INSTRUCTIONS FOR THE TASK
All of the records must come back exactly. Please repeat them in full.

SOURCE DATA
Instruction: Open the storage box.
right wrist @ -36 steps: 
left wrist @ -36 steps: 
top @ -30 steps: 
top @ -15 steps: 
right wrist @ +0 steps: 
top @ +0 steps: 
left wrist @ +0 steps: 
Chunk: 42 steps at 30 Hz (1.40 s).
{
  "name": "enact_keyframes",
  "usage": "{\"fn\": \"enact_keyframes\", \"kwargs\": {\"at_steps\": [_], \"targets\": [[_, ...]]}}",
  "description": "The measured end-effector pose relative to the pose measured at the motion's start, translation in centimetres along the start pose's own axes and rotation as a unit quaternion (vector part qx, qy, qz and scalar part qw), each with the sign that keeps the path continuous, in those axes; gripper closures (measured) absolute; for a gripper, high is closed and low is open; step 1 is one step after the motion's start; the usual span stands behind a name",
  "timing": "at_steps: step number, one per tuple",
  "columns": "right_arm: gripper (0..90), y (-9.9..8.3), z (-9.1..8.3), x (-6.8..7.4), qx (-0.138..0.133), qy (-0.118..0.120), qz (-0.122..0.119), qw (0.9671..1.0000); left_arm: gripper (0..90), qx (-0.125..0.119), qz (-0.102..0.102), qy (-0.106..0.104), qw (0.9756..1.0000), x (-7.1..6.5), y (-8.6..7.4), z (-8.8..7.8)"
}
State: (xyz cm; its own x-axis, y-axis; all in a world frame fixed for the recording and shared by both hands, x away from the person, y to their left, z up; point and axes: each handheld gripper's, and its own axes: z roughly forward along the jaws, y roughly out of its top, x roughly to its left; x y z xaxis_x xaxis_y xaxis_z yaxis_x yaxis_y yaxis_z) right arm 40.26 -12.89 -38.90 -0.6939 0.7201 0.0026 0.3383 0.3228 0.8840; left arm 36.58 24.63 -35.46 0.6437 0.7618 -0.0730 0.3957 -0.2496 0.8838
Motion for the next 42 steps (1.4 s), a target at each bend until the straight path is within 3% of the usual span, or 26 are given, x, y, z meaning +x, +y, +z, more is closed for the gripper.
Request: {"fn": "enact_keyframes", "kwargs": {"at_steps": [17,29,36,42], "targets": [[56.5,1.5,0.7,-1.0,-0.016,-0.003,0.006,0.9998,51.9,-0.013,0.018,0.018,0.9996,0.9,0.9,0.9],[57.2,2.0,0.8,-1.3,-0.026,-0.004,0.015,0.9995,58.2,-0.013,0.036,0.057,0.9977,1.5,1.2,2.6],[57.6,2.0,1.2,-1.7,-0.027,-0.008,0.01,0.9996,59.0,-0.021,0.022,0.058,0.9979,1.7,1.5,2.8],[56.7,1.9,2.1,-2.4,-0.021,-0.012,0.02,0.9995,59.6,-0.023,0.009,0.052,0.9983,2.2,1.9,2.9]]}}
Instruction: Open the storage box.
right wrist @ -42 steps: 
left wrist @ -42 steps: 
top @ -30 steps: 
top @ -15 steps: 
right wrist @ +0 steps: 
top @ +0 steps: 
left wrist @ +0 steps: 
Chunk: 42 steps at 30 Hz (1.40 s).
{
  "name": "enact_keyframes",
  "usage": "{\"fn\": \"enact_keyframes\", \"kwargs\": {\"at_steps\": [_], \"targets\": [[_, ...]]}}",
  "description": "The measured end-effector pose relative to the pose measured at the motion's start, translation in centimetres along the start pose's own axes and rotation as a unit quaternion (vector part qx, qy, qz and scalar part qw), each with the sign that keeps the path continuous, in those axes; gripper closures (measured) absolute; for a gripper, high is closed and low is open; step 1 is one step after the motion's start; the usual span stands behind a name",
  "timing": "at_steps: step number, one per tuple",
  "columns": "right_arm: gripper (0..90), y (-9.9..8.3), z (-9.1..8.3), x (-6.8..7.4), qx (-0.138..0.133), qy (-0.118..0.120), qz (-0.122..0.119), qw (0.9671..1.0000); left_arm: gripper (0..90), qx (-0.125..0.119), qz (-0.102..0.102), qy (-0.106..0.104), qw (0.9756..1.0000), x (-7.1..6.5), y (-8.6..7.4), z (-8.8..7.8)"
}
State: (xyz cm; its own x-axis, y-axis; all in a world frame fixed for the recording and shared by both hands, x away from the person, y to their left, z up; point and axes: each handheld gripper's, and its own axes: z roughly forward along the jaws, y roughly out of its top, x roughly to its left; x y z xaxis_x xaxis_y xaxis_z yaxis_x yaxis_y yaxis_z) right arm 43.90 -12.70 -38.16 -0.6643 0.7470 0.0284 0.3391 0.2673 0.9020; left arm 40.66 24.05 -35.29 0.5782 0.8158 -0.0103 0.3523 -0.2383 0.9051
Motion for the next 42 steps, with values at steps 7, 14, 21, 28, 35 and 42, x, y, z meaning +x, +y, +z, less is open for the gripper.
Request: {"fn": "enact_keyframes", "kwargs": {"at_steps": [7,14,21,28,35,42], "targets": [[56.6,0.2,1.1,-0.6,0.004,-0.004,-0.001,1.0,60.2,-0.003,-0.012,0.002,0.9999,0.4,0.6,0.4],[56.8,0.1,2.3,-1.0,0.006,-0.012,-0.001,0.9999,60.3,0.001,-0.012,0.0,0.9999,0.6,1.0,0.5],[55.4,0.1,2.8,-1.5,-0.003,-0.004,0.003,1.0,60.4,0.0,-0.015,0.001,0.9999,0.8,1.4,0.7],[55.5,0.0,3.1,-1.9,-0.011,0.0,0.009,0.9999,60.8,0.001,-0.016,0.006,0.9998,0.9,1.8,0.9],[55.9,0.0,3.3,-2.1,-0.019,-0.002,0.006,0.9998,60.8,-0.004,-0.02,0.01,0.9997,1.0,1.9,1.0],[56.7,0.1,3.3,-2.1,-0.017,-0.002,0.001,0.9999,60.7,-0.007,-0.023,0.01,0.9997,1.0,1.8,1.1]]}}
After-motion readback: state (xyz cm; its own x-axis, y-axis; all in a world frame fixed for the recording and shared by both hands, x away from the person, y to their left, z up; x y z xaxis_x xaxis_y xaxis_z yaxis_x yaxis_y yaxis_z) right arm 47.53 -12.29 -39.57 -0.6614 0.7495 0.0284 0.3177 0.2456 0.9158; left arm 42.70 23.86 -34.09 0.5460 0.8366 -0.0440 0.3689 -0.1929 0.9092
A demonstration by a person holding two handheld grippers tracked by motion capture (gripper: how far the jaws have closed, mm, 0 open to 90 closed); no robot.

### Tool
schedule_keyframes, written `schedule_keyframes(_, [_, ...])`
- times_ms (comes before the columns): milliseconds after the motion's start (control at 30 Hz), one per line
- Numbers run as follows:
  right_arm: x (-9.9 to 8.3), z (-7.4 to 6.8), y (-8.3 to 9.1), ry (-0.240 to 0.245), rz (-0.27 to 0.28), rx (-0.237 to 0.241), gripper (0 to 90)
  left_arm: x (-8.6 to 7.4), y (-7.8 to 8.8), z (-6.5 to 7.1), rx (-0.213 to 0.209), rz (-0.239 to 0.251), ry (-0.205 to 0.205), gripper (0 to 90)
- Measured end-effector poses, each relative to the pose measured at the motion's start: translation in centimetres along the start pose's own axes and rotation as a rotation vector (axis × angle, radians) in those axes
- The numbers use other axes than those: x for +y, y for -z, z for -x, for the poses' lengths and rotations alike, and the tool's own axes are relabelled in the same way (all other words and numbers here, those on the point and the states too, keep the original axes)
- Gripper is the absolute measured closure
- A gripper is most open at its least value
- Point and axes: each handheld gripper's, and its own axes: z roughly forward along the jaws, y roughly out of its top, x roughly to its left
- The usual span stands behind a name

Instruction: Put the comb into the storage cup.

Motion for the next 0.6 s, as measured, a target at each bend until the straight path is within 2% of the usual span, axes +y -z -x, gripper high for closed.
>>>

YOUR RESPONSE
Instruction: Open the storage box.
right wrist @ -36 steps: 
left wrist @ -36 steps: 
top @ -30 steps: 
top @ -15 steps: 
right wrist @ +0 steps: 
top @ +0 steps: 
left wrist @ +0 steps: 
Chunk: 42 steps at 30 Hz (1.40 s).
{
  "name": "enact_keyframes",
  "usage": "{\"fn\": \"enact_keyframes\", \"kwargs\": {\"at_steps\": [_], \"targets\": [[_, ...]]}}",
  "description": "The measured end-effector pose relative to the pose measured at the motion's start, translation in centimetres along the start pose's own axes and rotation as a unit quaternion (vector part qx, qy, qz and scalar part qw), each with the sign that keeps the path continuous, in those axes; gripper closures (measured) absolute; for a gripper, high is closed and low is open; step 1 is one step after the motion's start; the usual span stands behind a name",
  "timing": "at_steps: step number, one per tuple",
  "columns": "right_arm: gripper (0..90), y (-9.9..8.3), z (-9.1..8.3), x (-6.8..7.4), qx (-0.138..0.133), qy (-0.118..0.120), qz (-0.122..0.119), qw (0.9671..1.0000); left_arm: gripper (0..90), qx (-0.125..0.119), qz (-0.102..0.102), qy (-0.106..0.104), qw (0.9756..1.0000), x (-7.1..6.5), y (-8.6..7.4), z (-8.8..7.8)"
}
State: (xyz cm; its own x-axis, y-axis; all in a world frame fixed for the recording and shared by both hands, x away from the person, y to their left, z up; point and axes: each handheld gripper's, and its own axes: z roughly forward along the jaws, y roughly out of its top, x roughly to its left; x y z xaxis_x xaxis_y xaxis_z yaxis_x yaxis_y yaxis_z) right arm 40.26 -12.89 -38.90 -0.6939 0.7201 0.0026 0.3383 0.3228 0.8840; left arm 36.58 24.63 -35.46 0.6437 0.7618 -0.0730 0.3957 -0.2496 0.8838
Motion for the next 42 steps (1.4 s), a target at each bend until the straight path is within 3% of the usual span, or 26 are given, x, y, z meaning +x, +y, +z, more is closed for the gripper.
Request: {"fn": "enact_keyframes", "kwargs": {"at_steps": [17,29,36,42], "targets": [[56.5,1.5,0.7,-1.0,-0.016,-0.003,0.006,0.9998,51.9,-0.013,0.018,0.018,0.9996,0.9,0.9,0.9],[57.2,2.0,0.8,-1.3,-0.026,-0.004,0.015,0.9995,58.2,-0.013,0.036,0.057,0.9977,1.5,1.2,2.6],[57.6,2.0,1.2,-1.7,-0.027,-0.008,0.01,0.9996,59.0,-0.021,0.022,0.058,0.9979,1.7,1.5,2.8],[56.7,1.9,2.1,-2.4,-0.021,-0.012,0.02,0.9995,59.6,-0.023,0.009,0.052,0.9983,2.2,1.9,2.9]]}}
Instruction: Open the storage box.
right wrist @ -42 steps: 
left wrist @ -42 steps: 
top @ -30 steps: 
top @ -15 steps: 
right wrist @ +0 steps: 
top @ +0 steps: 
left wrist @ +0 steps: 
Chunk: 42 steps at 30 Hz (1.40 s).
{
  "name": "enact_keyframes",
  "usage": "{\"fn\": \"enact_keyframes\", \"kwargs\": {\"at_steps\": [_], \"targets\": [[_, ...]]}}",
  "description": "The measured end-effector pose relative to the pose measured at the motion's start, translation in centimetres along the start pose's own axes and rotation as a unit quaternion (vector part qx, qy, qz and scalar part qw), each with the sign that keeps the path continuous, in those axes; gripper closures (measured) absolute; for a gripper, high is closed and low is open; step 1 is one step after the motion's start; the usual span stands behind a name",
  "timing": "at_steps: step number, one per tuple",
  "columns": "right_arm: gripper (0..90), y (-9.9..8.3), z (-9.1..8.3), x (-6.8..7.4), qx (-0.138..0.133), qy (-0.118..0.120), qz (-0.122..0.119), qw (0.9671..1.0000); left_arm: gripper (0..90), qx (-0.125..0.119), qz (-0.102..0.102), qy (-0.106..0.104), qw (0.9756..1.0000), x (-7.1..6.5), y (-8.6..7.4), z (-8.8..7.8)"
}
State: (xyz cm; its own x-axis, y-axis; all in a world frame fixed for the recording and shared by both hands, x away from the person, y to their left, z up; point and axes: each handheld gripper's, and its own axes: z roughly forward along the jaws, y roughly out of its top, x roughly to its left; x y z xaxis_x xaxis_y xaxis_z yaxis_x yaxis_y yaxis_z) right arm 43.90 -12.70 -38.16 -0.6643 0.7470 0.0284 0.3391 0.2673 0.9020; left arm 40.66 24.05 -35.29 0.5782 0.8158 -0.0103 0.3523 -0.2383 0.9051
Motion for the next 42 steps, with values at steps 7, 14, 21, 28, 35 and 42, x, y, z meaning +x, +y, +z, less is open for the gripper.
Request: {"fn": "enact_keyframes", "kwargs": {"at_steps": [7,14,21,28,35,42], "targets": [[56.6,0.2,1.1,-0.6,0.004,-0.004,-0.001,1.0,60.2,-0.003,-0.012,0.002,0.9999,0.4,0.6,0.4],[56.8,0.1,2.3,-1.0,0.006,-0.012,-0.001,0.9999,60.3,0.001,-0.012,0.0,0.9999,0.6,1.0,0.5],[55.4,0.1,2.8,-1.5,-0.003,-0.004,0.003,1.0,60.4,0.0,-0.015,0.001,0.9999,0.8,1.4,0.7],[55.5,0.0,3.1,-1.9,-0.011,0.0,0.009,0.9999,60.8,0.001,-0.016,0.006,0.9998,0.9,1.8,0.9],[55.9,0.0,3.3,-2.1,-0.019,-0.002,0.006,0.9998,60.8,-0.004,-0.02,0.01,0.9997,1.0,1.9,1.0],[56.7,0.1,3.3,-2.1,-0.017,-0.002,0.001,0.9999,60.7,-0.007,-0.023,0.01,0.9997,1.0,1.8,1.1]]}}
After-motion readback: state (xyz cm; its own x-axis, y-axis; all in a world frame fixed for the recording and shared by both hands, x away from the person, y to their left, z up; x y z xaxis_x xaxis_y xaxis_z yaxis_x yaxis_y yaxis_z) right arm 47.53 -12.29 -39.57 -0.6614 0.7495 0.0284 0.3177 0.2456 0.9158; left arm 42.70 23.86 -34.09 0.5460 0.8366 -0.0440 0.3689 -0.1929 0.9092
A demonstration by a person holding two handheld grippers tracked by motion capture (gripper: how far the jaws have closed, mm, 0 open to 90 closed); no robot.

### Tool
schedule_keyframes, written `schedule_keyframes(_, [_, ...])`
- times_ms (comes before the columns): milliseconds after the motion's start (control at 30 Hz), one per line
- Numbers run as follows:
  right_arm: x (-9.9 to 8.3), z (-7.4 to 6.8), y (-8.3 to 9.1), ry (-0.240 to 0.245), rz (-0.27 to 0.28), rx (-0.237 to 0.241), gripper (0 to 90)
  left_arm: x (-8.6 to 7.4), y (-7.8 to 8.8), z (-6.5 to 7.1), rx (-0.213 to 0.209), rz (-0.239 to 0.251), ry (-0.205 to 0.205), gripper (0 to 90)
- Measured end-effector poses, each relative to the pose measured at the motion's start: translation in centimetres along the start pose's own axes and rotation as a rotation vector (axis × angle, radians) in those axes
- The numbers use other axes than those: x for +y, y for -z, z for -x, for the poses' lengths and rotations alike, and the tool's own axes are relabelled in the same way (all other words and numbers here, those on the point and the states too, keep the original axes)
- Gripper is the absolute measured closure
- A gripper is most open at its least value
- Point and axes: each handheld gripper's, and its own axes: z roughly forward along the jaws, y roughly out of its top, x roughly to its left
- The usual span stands behind a name

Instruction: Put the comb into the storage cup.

Motion for the next 0.6 s, as measured, a target at each bend until the straight path is within 2% of the usual span, axes +y -z -x, gripper high for closed.
>>>

Here the work on this exercise is complete.